In a decision with major implications for online news, the New York Times announced today that it has decided to take the plunge on a move it has long been contemplating: charging customers for access to its site. According to a bulletin posted on their website:
Beginning March 28, visitors to NYTimes.com will be able to read 20 articles a month without paying, a limit that company executives said was intended to draw in subscription revenue from the most loyal readers while not driving away the casual visitors who make up the vast majority of the site’s traffic.
Once readers click on their 21st article, they will have the option of buying one of three digital news packages — $15 every four weeks for access to the Web site and a mobile phone app (or $195 for a full year), $20 for Web access and an iPad app ($260 a year) or $35 for an all-access plan ($455 a year).
The company also published a page laying out the various subscription options for readers. It's worth noting that existing subscriptions to the print version of the paper will have "free and unlimited access" to all of these options. Canadians users, incidentally, are already subject to the "usage caps," which kick in later this month for Americans and all other users. Canadians who use up their 20 free stories are being greeted with this:
As someone who is not a print subscriber but who frequently visits the NYT website, I'm of two minds about this decision. On one hand, I respect the right of the news industry to charge for their content and support themselves financially, especially at a time when newspapers are close to going extinct. And while its easy to come up with legitimate gripes about their track record, the New York Times overall is a great paper - one that actually IS "fair and balanced," to borrow the phrase. As a bulwark against the rise of Fox News and similar biased, trashy journalism, paying a monthly subscription fee to keep them in business and support their efforts seems almost noble.
On the other hand, I question the wisdom of the price points they have chosen. $15 might compare favorably to the couple dollars a day you'd pay to buy the print edition from newsstands, but it's significantly more than the $1.99 per week the company's closest competitor, the Wall Street Journal, charges for access to content behind its paywall. And at $35, the all-access plan is almost as much as one might pay for an entire set of cable news channels, including CNN, MSNBC, and others. Can the NYT website legitimately price itself that high for what is, after all, just a really good news site?
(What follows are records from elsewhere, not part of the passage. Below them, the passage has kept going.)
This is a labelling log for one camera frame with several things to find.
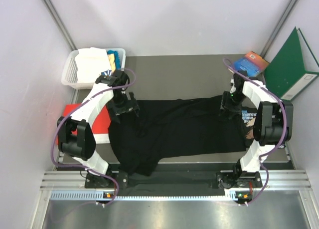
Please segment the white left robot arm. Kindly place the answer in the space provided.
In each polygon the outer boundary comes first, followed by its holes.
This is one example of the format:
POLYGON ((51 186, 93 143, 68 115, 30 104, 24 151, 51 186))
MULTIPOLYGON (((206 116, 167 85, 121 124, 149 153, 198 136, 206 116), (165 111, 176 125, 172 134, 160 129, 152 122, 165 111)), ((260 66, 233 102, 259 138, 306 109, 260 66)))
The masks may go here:
POLYGON ((96 151, 92 126, 104 108, 116 123, 124 113, 138 113, 134 94, 127 92, 136 81, 130 79, 129 72, 131 69, 124 68, 115 70, 110 76, 100 75, 83 102, 57 121, 53 145, 78 161, 78 167, 96 175, 96 182, 104 188, 112 184, 113 175, 108 172, 109 164, 96 151))

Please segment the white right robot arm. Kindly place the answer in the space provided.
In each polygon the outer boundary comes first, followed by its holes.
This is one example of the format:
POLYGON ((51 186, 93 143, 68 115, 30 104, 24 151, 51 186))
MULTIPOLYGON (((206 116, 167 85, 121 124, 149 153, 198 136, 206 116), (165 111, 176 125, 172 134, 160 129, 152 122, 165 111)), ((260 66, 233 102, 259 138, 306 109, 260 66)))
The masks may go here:
POLYGON ((222 95, 221 116, 232 118, 240 115, 245 98, 257 108, 253 124, 254 140, 236 163, 232 175, 224 177, 225 182, 239 187, 257 180, 261 164, 269 154, 291 139, 293 126, 293 104, 279 99, 263 82, 249 78, 243 70, 233 73, 231 90, 222 95))

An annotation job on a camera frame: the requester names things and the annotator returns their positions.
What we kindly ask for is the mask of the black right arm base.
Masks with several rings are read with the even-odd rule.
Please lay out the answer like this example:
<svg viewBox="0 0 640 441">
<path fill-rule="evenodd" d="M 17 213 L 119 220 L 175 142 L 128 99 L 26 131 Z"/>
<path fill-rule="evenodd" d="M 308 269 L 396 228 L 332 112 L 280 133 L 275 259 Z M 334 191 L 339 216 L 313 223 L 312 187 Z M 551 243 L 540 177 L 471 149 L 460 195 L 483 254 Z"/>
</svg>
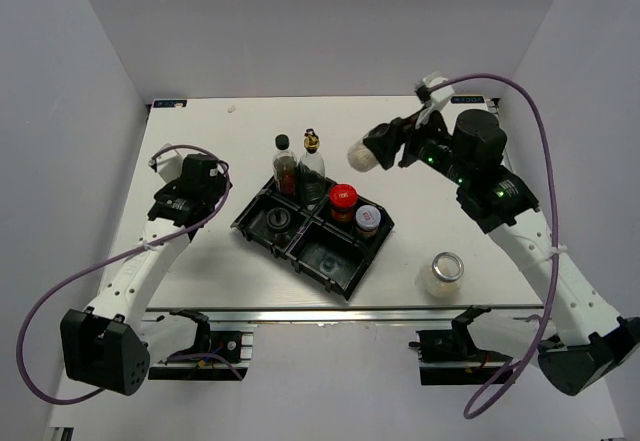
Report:
<svg viewBox="0 0 640 441">
<path fill-rule="evenodd" d="M 416 338 L 408 347 L 418 356 L 422 386 L 481 386 L 498 372 L 507 357 L 479 348 L 468 333 L 468 326 L 485 314 L 524 320 L 511 311 L 470 306 L 414 321 Z"/>
</svg>

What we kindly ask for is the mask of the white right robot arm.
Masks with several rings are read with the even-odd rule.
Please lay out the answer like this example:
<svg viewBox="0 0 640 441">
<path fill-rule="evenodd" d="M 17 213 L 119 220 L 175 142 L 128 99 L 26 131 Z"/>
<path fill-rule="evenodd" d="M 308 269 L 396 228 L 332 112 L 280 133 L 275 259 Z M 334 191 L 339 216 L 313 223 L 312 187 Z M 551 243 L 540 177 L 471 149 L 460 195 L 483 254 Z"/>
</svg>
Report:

Now, it may be that the NYT simply needs an infusion of cash to survive, and if so the move makes a certain kind of sense. Crunching the numbers based on the paper's previous experiment with a paywall for columnist content, the digital content site PaidContent.org concludes:
We believe at least 500,000 people (or more than 10 percent of those heavy users) may be willing to pay up—and here’s how we get to that number. TimesSelect, the 2007 initiative that charged online-only readers $7.95 a month to access NYTimes’ columnists and some original content attracted 227,000 paid subscribers, or about 1.17 percent of the 13 million people who were reading NYTimes.com at the time.
If that same percentage agrees to pay for the new digital subscriptions, that would amount to about 527,000 subscribers in the U.S. alone. The minimum price of $15 for NYTimes.com plus smartphone access would generate about $100 million in additional annual revenue for the newspaper. A blend of subscriptions would push sales higher. And, the number of subscribers could be significantly greater, as well, considering that a higher percentage of people might be willing to pay for all of the Times’ digital content than for just a piece of it—even though the price is higher too.
At the same time, the Baltimore Sun's tech writer argues that that projection may be overly optimistic. Now obviously there are people at the NYT who have worked on this far longer than I have, but my initial reaction is that even that if this is true, the price points are too high to maximum revenues and the size of their readership. My instinct would have been to charge (at most) $9.99 for unlimited access to the site across ALL devices, and give away the iPhone and iPad apps FOR FREE as an incentive to purchase a subscription (after all, it's not like any of this imposes additional costs on the company).
Barring that, I'd like to know what additional content the NYT plans to offer with the (potential) $100 million in revenues. The web isn't print, and especially with the rapid pace of advancement in terms of web technology (i.e., the advent of streaming video and coming advances in user experience thanks to HTML5), there's no reason a news company's website needs to resemble a newspaper. It would be interesting to see the New York Times brand branch out into greater video news coverage, becoming a rival not just to the Wall Street Journal but to the likes of Fox News itself. What about, for instance, much longer opinion video segments, and an entire news channel's worth of content instead of the current collection of mostly shorter clips?
Love it or hate it, this is a bold move for the news industry and online content in general, and no doubt every newspaper in the world will be watching to see how it plays out. Can you get (enough) people to pay for something they are accused to getting for free? My suspicion is that yes, the NYT and other companies can make this model work, but only if users are offered better content than they get now.